Task statement
Reproduce verbatim the lines of the material below, starting at the line with "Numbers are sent" and ending at the line with "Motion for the", both inclusive; skip the rest.
§ §
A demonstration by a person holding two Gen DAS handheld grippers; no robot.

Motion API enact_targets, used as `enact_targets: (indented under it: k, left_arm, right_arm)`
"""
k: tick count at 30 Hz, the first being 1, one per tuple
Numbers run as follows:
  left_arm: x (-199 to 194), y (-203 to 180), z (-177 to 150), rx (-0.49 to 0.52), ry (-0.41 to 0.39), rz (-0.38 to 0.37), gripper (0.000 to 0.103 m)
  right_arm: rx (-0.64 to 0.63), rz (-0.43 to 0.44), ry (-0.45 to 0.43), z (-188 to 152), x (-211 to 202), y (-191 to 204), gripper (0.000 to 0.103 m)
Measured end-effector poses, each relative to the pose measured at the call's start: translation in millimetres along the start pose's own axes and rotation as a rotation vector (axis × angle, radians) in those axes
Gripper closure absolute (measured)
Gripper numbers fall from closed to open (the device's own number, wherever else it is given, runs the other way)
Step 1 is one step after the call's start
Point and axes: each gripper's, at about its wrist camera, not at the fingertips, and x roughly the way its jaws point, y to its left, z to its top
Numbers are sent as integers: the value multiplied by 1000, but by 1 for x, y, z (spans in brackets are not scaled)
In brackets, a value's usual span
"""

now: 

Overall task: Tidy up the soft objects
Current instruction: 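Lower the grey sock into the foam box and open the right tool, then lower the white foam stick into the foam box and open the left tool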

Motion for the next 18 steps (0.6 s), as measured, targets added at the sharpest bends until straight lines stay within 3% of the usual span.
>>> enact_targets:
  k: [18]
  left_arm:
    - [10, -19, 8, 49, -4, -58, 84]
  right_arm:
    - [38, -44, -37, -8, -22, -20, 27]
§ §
Exercise result
Numbers are sent as integers: the value multiplied by 1000, but by 1 for x, y, z (spans in brackets are not scaled)
In brackets, a value's usual span
"""

now: 

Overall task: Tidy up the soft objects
Current instruction: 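Lower the grey sock into the foam box and open the right tool, then lower the white foam stick into the foam box and open the left tool
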
Motion for the next 18 steps (0.6 s), as measured, targets added at the sharpest bends until straight lines stay within 3% of the usual span.

The response is now complete.